Leichty, who said he has never been previously arrested, says he was treated courteously while in custody. “It is ironic that I was treated with more courtesy by some of the law enforcement officers than I was by my fellow church members.”
“I know how I have been characterized by fellow Mennonites and other political liberals, and I know how I will be characterized as a result of this latest incident. People will say I am unbalanced, that I have an unhealthy fixation with the Holocaust, or a need for attention, etc. etc. None of that is true.
“It stings, but on the other hand, I have always been told that one who is true to his faith can expect to suffer persecution. I am regarded unfairly as a Holocaust denier or a ‘kook’ only by people who don’t know me or know my legal career working with many marginalized people. I am not even given an opportunity in church circles to explain exactly what I believe and what I find questionable. History is not a closed book, and the keynote speaker at the Mennonites and Holocaust conference herself said that more research into the Holocaust is needed.

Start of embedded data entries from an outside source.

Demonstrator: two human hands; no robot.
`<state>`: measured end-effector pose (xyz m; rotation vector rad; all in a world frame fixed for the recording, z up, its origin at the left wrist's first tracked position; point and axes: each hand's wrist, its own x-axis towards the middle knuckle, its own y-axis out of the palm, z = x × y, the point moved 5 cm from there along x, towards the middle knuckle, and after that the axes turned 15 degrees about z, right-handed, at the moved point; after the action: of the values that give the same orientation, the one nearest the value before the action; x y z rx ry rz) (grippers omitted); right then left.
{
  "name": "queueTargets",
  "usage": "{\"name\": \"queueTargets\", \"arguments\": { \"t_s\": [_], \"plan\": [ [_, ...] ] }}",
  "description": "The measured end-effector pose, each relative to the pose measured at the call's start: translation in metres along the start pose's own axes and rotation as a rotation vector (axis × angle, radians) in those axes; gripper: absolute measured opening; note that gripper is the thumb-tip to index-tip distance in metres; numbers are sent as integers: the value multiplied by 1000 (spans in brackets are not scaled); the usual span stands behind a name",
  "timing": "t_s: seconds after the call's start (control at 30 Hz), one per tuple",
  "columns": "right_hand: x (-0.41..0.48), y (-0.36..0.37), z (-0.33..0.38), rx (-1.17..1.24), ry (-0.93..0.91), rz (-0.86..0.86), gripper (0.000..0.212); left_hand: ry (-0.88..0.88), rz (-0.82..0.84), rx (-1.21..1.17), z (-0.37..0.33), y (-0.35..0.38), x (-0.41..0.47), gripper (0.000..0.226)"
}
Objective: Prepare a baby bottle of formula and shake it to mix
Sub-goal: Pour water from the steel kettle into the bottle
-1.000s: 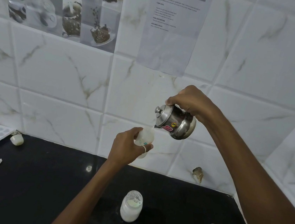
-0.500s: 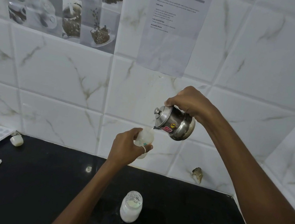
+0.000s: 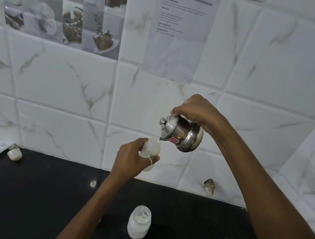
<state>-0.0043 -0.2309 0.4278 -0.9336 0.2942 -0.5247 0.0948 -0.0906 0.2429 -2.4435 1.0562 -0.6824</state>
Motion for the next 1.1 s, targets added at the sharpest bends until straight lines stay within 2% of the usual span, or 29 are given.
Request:
{"name": "queueTargets", "arguments": {
  "t_s": [1.1],
  "plan": [
    [7, 2, -3, -36, 6, 2, 41, -1, 8, 16, 2, 2, 4, 73]
  ]
}}
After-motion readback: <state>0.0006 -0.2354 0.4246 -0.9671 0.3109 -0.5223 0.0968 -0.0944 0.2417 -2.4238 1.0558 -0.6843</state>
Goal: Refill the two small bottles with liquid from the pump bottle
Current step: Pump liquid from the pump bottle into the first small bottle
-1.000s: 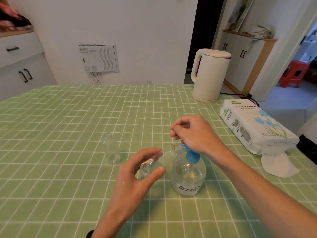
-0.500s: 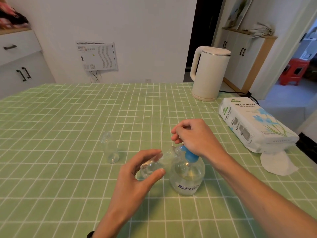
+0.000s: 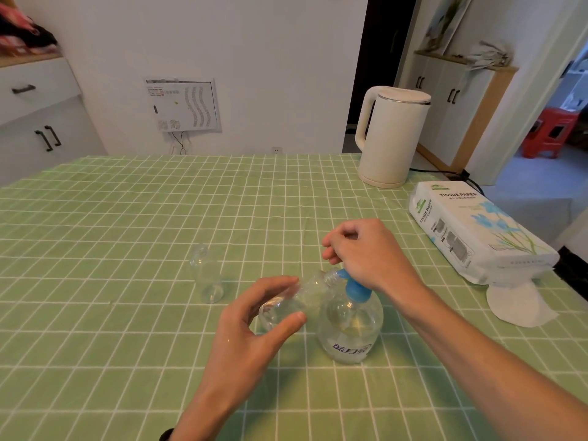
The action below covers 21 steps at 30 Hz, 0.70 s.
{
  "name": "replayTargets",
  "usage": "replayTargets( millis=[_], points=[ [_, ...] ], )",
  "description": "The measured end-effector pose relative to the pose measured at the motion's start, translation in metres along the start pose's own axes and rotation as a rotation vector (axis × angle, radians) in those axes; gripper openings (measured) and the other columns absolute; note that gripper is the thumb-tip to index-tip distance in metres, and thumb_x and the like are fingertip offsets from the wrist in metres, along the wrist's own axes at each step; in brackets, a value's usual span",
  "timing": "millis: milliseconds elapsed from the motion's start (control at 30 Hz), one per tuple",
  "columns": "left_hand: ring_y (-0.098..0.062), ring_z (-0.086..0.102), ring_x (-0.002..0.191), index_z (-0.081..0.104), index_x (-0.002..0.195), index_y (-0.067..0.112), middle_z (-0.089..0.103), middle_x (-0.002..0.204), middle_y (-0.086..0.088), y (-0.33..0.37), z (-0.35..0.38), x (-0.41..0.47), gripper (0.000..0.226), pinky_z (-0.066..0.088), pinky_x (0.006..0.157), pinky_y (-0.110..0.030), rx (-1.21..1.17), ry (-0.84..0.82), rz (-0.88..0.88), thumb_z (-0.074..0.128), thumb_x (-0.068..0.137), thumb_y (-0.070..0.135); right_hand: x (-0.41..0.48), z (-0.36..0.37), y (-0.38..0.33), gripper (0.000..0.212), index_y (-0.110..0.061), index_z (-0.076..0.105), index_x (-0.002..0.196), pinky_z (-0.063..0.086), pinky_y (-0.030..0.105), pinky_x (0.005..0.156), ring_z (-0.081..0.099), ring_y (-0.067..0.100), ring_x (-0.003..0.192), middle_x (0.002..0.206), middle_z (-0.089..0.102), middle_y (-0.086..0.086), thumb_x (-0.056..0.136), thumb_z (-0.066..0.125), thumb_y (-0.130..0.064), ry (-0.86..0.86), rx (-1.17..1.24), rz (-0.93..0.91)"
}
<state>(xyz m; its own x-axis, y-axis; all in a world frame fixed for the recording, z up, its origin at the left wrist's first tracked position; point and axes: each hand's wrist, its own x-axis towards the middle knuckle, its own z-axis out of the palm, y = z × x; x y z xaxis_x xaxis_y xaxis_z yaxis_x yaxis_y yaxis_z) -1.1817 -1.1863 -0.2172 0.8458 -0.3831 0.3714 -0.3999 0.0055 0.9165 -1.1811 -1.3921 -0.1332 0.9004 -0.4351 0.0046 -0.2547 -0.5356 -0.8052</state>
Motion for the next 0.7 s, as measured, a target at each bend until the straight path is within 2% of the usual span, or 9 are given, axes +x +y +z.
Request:
replayTargets(
  millis=[167, 433, 533, 700],
  points=[
    [-0.009, 0.071, 0.119, 0.074, 0.117, 0.037, 0.078, 0.120, 0.015, -0.003, 0.002, -0.001, 0.040, 0.053, 0.101, -0.020, 0.008, -0.007, -0.014, 0.083, 0.082, 0.021, -0.002, 0.002, 0.002, 0.037, -0.030, 0.075, 0.073, 0.065, 0.049, 0.095, 0.080, 0.015, 0.084, 0.074, 0.081, -0.009, 0.105, 0.060, -0.019, -0.003, -0.004, 0.009],
    [-0.009, 0.072, 0.118, 0.074, 0.116, 0.040, 0.078, 0.120, 0.014, 0.003, 0.001, -0.001, 0.037, 0.052, 0.100, -0.017, -0.011, 0.007, -0.003, 0.081, 0.080, 0.033, -0.004, -0.006, -0.008, 0.026, -0.018, 0.080, 0.084, 0.065, 0.050, 0.095, 0.081, 0.019, 0.085, 0.081, 0.083, -0.004, 0.103, 0.062, -0.023, -0.041, -0.042, 0.001],
    [-0.008, 0.071, 0.118, 0.074, 0.117, 0.040, 0.078, 0.120, 0.015, 0.003, -0.001, 0.000, 0.038, 0.052, 0.100, -0.017, -0.011, 0.011, 0.006, 0.080, 0.080, 0.037, -0.003, -0.006, -0.012, 0.026, -0.019, 0.080, 0.084, 0.066, 0.051, 0.092, 0.082, 0.024, 0.085, 0.083, 0.084, 0.001, 0.102, 0.064, -0.024, -0.041, -0.071, -0.041],
    [-0.009, 0.072, 0.118, 0.074, 0.117, 0.041, 0.078, 0.120, 0.016, 0.002, 0.000, 0.002, 0.037, 0.052, 0.099, -0.017, -0.008, 0.005, 0.005, 0.081, 0.080, 0.037, 0.000, -0.003, -0.007, 0.035, -0.029, 0.077, 0.075, 0.065, 0.049, 0.094, 0.080, 0.015, 0.085, 0.077, 0.082, -0.011, 0.105, 0.061, -0.020, -0.016, -0.024, -0.039]
  ],
)
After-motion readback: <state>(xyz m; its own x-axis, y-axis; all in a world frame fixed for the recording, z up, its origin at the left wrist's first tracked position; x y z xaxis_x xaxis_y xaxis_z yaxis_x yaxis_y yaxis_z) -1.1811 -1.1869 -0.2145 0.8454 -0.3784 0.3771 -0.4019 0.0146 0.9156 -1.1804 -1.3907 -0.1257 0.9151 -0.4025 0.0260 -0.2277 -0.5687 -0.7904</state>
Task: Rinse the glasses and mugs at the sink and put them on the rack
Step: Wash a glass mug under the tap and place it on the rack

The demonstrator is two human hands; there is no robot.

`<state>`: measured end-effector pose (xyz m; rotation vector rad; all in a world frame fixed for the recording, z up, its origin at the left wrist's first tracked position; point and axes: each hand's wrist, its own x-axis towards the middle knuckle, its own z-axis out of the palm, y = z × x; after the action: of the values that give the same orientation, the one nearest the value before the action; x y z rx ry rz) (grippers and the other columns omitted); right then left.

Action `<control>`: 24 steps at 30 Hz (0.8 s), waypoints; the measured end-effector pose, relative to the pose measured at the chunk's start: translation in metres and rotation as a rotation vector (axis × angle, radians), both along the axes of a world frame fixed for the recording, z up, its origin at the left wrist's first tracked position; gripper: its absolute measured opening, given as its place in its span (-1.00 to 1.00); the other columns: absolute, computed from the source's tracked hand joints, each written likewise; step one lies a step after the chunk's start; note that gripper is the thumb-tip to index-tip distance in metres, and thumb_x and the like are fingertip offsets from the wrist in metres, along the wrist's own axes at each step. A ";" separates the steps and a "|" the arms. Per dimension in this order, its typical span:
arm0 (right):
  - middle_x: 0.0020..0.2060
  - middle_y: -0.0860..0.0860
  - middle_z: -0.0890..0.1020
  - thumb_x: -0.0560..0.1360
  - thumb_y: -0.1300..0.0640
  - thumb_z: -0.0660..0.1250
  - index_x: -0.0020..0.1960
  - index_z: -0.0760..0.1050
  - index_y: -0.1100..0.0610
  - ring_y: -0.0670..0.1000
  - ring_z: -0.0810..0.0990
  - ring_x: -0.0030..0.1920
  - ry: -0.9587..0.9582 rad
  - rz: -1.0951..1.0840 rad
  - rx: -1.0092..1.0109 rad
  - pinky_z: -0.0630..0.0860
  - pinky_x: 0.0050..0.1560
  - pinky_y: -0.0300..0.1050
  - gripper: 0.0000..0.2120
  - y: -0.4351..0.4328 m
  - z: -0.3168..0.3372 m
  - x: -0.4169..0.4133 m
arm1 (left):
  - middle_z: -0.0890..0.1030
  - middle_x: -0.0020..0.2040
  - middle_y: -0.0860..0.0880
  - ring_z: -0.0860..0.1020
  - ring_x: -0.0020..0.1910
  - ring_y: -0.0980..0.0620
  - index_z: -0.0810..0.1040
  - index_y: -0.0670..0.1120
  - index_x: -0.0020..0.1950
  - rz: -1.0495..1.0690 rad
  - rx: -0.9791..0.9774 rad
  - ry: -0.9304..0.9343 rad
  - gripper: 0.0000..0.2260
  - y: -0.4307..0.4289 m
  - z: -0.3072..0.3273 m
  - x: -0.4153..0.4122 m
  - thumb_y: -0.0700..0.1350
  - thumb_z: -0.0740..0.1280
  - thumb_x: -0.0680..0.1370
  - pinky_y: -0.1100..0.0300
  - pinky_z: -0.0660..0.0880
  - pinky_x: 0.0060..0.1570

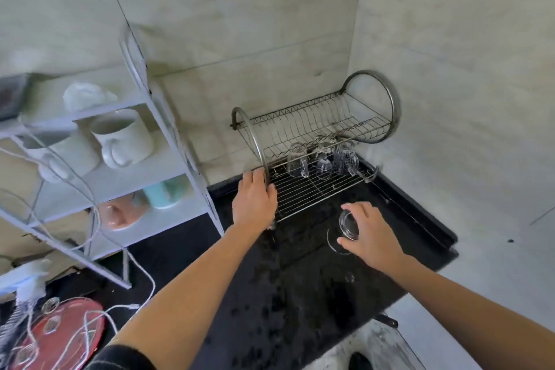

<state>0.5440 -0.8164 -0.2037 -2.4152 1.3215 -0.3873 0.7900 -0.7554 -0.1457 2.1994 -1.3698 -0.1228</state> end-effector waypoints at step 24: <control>0.42 0.13 0.32 0.47 -0.09 0.42 0.53 0.18 0.12 0.15 0.29 0.42 0.090 0.558 0.027 0.28 0.38 0.01 -0.25 -0.214 -0.067 0.168 | 0.38 -0.44 0.02 0.36 -0.51 0.02 0.18 -0.08 0.02 0.464 -0.019 0.175 -0.88 -0.094 -0.007 -0.001 -0.06 0.08 0.65 0.15 0.18 -0.53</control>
<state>0.7123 -1.0303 -0.2706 -2.6625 0.6240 -0.1058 0.7891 -0.8495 -0.1528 2.3648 -0.7408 -0.1256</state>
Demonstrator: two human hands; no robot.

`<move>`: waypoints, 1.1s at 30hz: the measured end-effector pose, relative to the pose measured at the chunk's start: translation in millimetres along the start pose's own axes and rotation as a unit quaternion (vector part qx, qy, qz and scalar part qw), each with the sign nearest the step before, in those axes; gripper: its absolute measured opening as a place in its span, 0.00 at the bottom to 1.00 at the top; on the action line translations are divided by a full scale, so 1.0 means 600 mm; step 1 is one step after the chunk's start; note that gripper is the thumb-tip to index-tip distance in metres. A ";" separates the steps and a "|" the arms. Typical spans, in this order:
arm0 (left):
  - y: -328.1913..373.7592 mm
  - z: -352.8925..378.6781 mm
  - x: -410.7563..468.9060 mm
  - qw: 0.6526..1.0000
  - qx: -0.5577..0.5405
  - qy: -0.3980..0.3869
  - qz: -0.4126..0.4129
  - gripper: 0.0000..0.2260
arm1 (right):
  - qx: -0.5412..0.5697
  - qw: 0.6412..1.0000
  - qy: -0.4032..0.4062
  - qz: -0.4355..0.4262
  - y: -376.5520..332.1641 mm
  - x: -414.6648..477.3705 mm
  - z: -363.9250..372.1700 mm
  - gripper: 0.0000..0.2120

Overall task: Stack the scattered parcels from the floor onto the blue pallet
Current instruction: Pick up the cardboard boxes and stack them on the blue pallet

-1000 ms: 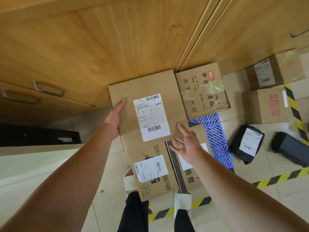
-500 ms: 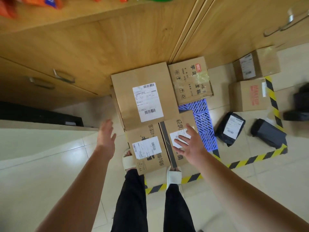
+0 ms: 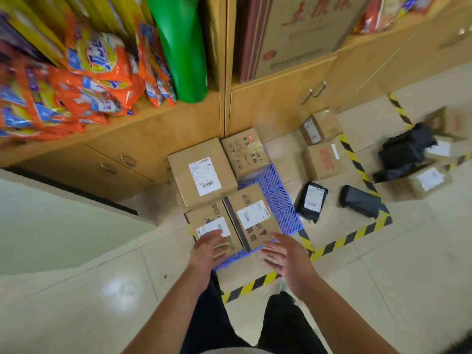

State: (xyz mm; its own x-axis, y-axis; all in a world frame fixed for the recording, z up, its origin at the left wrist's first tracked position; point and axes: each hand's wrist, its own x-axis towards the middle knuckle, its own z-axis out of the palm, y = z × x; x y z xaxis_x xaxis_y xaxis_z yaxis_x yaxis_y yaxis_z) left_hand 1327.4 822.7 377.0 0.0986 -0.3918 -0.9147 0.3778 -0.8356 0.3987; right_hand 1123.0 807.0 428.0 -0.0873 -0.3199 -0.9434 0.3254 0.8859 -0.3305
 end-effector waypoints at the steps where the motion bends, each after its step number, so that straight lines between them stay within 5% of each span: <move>1: -0.007 0.019 -0.021 1.000 0.005 0.005 0.008 0.09 | -0.004 1.000 -0.010 -0.013 0.002 -0.017 -0.024 0.11; 4: -0.034 0.081 -0.088 0.999 0.025 0.016 0.041 0.08 | -0.022 0.998 -0.033 -0.041 -0.003 -0.054 -0.105 0.20; 9: -0.110 0.228 -0.176 0.994 0.034 0.044 0.093 0.07 | -0.009 0.997 -0.056 -0.060 -0.043 -0.080 -0.298 0.08; 18: -0.212 0.581 -0.264 0.958 0.222 -0.128 0.126 0.07 | 0.133 0.973 0.008 -0.187 -0.104 -0.170 -0.637 0.12; 26: -0.271 0.851 -0.281 0.916 0.334 -0.192 0.115 0.06 | 0.221 0.952 0.068 -0.199 -0.120 -0.162 -0.856 0.12; 33: -0.307 1.131 -0.238 0.883 0.395 -0.232 0.101 0.07 | 0.246 0.938 0.123 -0.213 -0.276 -0.103 -1.068 0.12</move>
State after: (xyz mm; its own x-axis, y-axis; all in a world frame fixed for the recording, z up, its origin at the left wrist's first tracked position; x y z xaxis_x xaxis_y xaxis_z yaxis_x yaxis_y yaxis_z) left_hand 619.2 771.3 478.8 -0.3673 -0.5257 -0.7673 -0.3821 -0.6668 0.6398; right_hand 471.2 895.0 523.8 -0.5023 -0.4698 -0.7259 0.6010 0.4140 -0.6837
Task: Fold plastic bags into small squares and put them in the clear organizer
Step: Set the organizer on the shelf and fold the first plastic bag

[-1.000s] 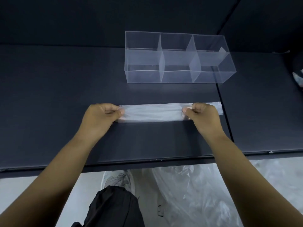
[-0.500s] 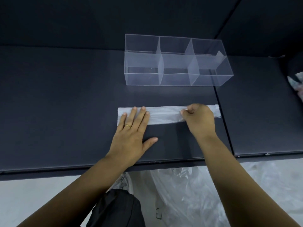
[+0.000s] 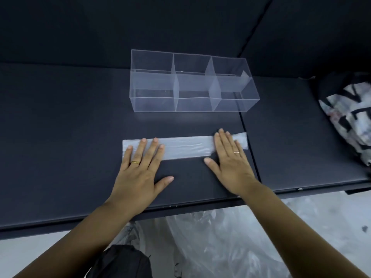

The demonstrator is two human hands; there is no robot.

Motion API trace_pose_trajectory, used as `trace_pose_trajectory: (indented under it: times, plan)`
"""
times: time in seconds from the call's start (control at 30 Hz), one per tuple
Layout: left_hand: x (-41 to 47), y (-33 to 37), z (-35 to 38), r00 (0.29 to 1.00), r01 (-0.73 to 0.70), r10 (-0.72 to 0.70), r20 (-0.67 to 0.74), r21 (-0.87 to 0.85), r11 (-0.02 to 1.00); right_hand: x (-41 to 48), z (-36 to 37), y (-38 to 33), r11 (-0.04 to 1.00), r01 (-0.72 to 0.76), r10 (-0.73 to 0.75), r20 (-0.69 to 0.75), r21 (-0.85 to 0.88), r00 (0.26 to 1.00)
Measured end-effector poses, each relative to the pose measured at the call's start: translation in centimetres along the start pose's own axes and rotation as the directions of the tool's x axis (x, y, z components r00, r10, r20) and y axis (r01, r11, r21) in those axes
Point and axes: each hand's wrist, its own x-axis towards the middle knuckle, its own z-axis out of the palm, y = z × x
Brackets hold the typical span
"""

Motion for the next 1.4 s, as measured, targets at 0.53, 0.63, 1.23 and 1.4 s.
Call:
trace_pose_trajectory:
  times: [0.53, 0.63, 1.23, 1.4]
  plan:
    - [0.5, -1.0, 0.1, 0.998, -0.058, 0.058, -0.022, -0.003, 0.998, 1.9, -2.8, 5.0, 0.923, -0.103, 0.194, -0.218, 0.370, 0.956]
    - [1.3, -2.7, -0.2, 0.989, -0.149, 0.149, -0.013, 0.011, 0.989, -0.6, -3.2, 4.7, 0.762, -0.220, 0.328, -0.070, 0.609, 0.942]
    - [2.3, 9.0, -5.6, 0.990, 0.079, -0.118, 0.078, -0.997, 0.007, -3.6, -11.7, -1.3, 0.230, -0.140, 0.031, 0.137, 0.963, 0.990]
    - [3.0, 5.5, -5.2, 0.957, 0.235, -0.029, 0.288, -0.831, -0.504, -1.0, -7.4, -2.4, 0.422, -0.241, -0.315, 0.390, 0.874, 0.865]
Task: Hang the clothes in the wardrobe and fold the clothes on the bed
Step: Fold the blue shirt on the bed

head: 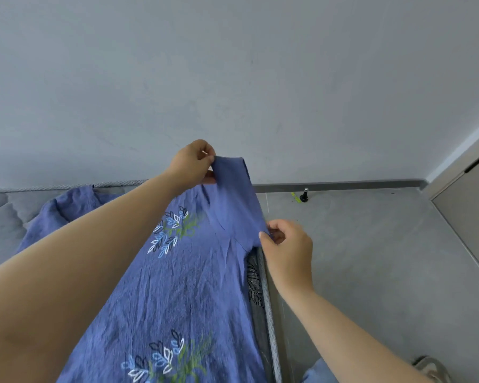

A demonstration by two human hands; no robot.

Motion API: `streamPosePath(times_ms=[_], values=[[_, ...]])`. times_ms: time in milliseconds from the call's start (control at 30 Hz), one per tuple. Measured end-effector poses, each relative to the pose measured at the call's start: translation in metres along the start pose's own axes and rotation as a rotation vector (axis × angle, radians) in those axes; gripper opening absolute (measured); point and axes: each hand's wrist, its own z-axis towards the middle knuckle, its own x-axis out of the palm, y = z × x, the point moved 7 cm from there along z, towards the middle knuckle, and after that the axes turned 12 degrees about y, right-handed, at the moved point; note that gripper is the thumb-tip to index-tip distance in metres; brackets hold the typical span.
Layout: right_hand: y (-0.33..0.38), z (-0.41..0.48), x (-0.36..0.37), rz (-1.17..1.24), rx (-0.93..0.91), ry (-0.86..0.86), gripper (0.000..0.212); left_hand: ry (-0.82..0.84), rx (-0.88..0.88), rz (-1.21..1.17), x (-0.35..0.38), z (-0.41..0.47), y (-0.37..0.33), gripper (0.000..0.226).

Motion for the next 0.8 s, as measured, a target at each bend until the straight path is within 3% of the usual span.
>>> streamPosePath(times_ms=[100,200,233,333,533,600,700,800], values=[[0.039,-0.023,0.025,-0.214,-0.398,0.187,0.027,-0.054,-0.007,-0.080,-0.015,-0.018,0.015,0.024],[0.044,-0.039,0.055,-0.367,-0.564,0.441,0.036,-0.066,-0.187,-0.155,-0.041,-0.042,0.064,0.014],[0.041,-0.042,0.060,-0.385,-0.566,0.479,0.038,-0.105,-0.274,-0.188,-0.052,-0.053,0.081,0.012],[0.026,-0.041,0.065,-0.366,-0.429,0.499,0.040,-0.189,-0.462,-0.157,-0.072,-0.080,0.113,0.044],[0.012,-0.034,0.071,-0.427,-0.261,0.513,0.047,-0.066,-0.406,0.142,-0.030,-0.082,0.107,0.061],[0.016,-0.033,0.073,-0.513,-0.293,0.479,0.037,-0.025,-0.392,0.349,-0.016,-0.075,0.102,0.054],[0.025,-0.031,0.069,-0.522,-0.337,0.379,0.010,-0.105,-0.345,0.391,-0.017,-0.067,0.101,0.009],[0.033,-0.037,0.074,-0.502,-0.481,0.452,0.009,-0.232,-0.325,0.310,-0.036,-0.069,0.105,0.010]])
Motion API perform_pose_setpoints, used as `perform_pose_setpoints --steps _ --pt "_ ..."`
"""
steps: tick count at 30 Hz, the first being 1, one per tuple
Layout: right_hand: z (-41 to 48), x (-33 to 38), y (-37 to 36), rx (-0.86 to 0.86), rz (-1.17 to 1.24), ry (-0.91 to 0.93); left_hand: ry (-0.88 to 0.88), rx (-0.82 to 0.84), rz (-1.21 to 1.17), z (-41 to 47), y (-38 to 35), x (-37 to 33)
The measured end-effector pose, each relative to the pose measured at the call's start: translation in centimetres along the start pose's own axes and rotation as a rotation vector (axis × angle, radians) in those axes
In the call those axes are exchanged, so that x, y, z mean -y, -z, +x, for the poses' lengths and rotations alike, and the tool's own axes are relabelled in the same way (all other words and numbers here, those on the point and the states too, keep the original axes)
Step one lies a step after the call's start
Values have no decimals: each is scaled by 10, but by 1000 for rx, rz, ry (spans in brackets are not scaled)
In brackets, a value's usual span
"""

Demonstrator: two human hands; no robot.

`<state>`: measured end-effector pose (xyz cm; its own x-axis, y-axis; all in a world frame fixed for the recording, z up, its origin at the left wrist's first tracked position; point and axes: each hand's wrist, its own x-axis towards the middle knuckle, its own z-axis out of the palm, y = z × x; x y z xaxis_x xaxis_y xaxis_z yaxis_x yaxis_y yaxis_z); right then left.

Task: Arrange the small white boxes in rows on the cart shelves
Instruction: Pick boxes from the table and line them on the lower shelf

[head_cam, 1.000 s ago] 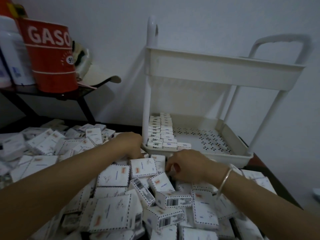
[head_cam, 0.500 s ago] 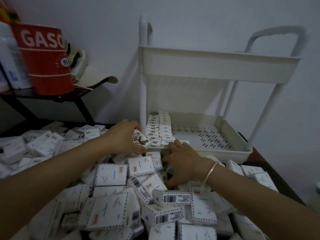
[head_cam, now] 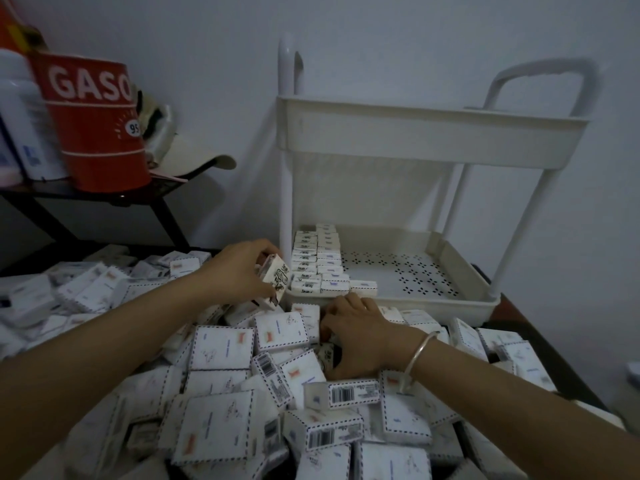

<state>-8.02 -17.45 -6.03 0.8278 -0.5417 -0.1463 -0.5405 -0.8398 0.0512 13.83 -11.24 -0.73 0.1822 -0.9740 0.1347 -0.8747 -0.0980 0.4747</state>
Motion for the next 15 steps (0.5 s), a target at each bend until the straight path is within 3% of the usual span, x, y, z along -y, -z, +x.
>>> perform_pose_setpoints --steps 6,15 --pt "3 7 -3 18 -23 -37 21 -4 -190 -1 -6 5" --pt "2 1 13 -81 249 -154 -13 -50 -270 -3 -4 -1"
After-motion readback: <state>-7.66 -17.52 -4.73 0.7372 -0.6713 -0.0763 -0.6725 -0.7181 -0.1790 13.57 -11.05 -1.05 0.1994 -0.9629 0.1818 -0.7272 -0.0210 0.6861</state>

“I have been called both antisemitic and racist whereas neither are true. One would think that there would be a few Mennonites out there who might want to hear me out, or who indeed might even entertain some suspicion that based on my profession I have seen things they have not seen, obtained insights they have not obtained, and that I am genuinely attempting to apply my faith to a subject of pressing contemporary concern. But thus far I see a church of conformists who merely imagine themselves to be nonconformists or who are content to revel in the historic nonconformist stances of their forebears, and it is particularly sad to me that this applies to our church colleges as well, whether it be on this subject or others, places that are supposed to be home to divergent opinion but are instead being converted to antiseptic sanctuaries where Germanic Mennonite students are made to feel guilt for their heritage and culture and where white students are made to feel guilt for their skin color.
“I continue to pray that true willingness to listen emerges, that the ability to engage in self‑criticism and to entertain revisionist ideas flourishes, and that the silencing and arrest of politically incorrect dissenters does not become the new symbol of the Mennonite Church of the 21st century.”